Introduction to computing hardware and NMSU/Astronomy computing

Hardware

Question: what are key components of computers and their functions?

Computer components and functions:

CPU(s): characterize by rate at which they can do operations (flops is a standard, to be distinguished from clock speed in Hz/MHz/GHz)
memory: volatile storage (but relative fast), typically Gbytes per machine
disk(s) (internal: SATA): permament storage, typically TBy per disk
disk(s) (external): USB, eSATA, Firewire
network: communication between machines
monitor/keyboard
power
bus

$\begin{shaded} \textit{ Understand and be able to articulate the different parts of computer hardware and their basic functions. } \end{shaded}$

Bits, bytes, and whatever

Bit: single binary unit of information (0/1).
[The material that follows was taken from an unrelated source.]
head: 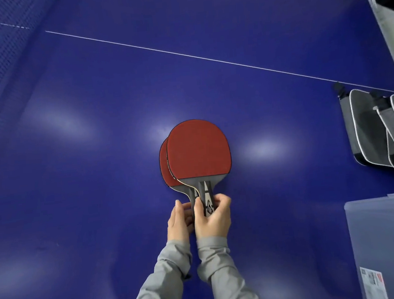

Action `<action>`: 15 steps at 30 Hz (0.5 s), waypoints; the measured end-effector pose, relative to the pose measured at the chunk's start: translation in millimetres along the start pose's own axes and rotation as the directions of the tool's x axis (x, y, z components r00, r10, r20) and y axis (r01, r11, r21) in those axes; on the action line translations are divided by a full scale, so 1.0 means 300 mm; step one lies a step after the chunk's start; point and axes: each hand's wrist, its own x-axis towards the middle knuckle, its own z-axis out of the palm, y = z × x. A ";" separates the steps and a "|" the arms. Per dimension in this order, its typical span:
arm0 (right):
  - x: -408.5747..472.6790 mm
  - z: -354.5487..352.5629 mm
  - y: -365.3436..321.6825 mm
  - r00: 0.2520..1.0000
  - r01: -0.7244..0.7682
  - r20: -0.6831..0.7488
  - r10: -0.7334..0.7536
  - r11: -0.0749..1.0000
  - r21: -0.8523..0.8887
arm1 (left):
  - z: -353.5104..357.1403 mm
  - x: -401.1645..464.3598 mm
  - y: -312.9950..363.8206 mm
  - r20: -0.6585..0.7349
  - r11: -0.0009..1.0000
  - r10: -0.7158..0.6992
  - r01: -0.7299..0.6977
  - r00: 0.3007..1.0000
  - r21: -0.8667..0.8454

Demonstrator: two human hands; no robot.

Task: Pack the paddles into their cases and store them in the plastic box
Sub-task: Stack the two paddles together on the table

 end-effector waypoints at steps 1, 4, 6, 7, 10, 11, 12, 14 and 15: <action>-0.003 0.009 0.000 1.000 0.026 0.004 -0.026 0.999 -0.020 | -0.006 0.000 0.001 0.016 1.000 -0.008 0.008 1.000 -0.004; -0.011 0.025 0.008 0.997 0.083 0.008 -0.083 0.990 -0.117 | -0.014 -0.005 0.010 0.040 0.999 -0.037 0.038 0.999 -0.020; -0.018 0.028 0.015 0.996 0.091 0.005 -0.092 0.979 -0.181 | -0.015 -0.002 0.016 0.042 0.998 -0.055 0.056 0.998 -0.023; -0.021 0.028 0.017 0.996 0.093 0.003 -0.094 0.974 -0.206 | -0.015 0.000 0.017 0.046 0.998 -0.061 0.062 0.997 -0.020; -0.025 0.028 0.015 0.994 0.107 -0.002 -0.112 0.958 -0.264 | -0.018 0.008 0.013 0.052 0.997 -0.076 0.076 0.996 -0.007; -0.025 0.028 0.015 0.993 0.114 -0.003 -0.119 0.953 -0.279 | -0.018 0.010 0.011 0.052 0.997 -0.072 0.073 0.996 -0.005; -0.023 0.027 0.015 0.992 0.118 -0.006 -0.125 0.950 -0.288 | -0.019 0.013 0.011 0.049 0.997 -0.072 0.072 0.996 -0.002; -0.022 0.021 0.017 0.992 0.121 -0.002 -0.127 0.950 -0.289 | -0.016 0.019 0.011 0.042 0.996 -0.085 0.085 0.995 0.001; -0.023 0.016 0.021 0.991 0.129 0.007 -0.132 0.951 -0.282 | -0.015 0.020 0.011 0.038 0.996 -0.090 0.090 0.995 0.004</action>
Byte: 8-bits, usually the smallest unit used to represent something. How many different quantities can a byte represent?

Data types /sizes: character (ASCII 1 byte, or more for other character encodings) short integer (2 bytes), integer (4 bytes), long integer (4/8 bytes), float (4/8 bytes), double (8/16 bytes)

How large a range of data values in a given data type?

$\begin{shaded} \textit{ Know what bits and bytes are. Know the basic variable types and be able to give their numerical ranges. } \end{shaded}$

file/data sizes:

Question: APOGEE image cubes are 2048x2048x47 reads: how much memory?

Question: MULITDARK simulations have 2048x2048x2048 particles with full phase space information: how much memory?

Physical memory and swap space: code with memory in mind

$\begin{shaded} \textit{ Be able to calculate how much memory will be used for a specified amount of data. } \end{shaded}$

Integer representation: unsigned and signed integers (e.g., two's complement)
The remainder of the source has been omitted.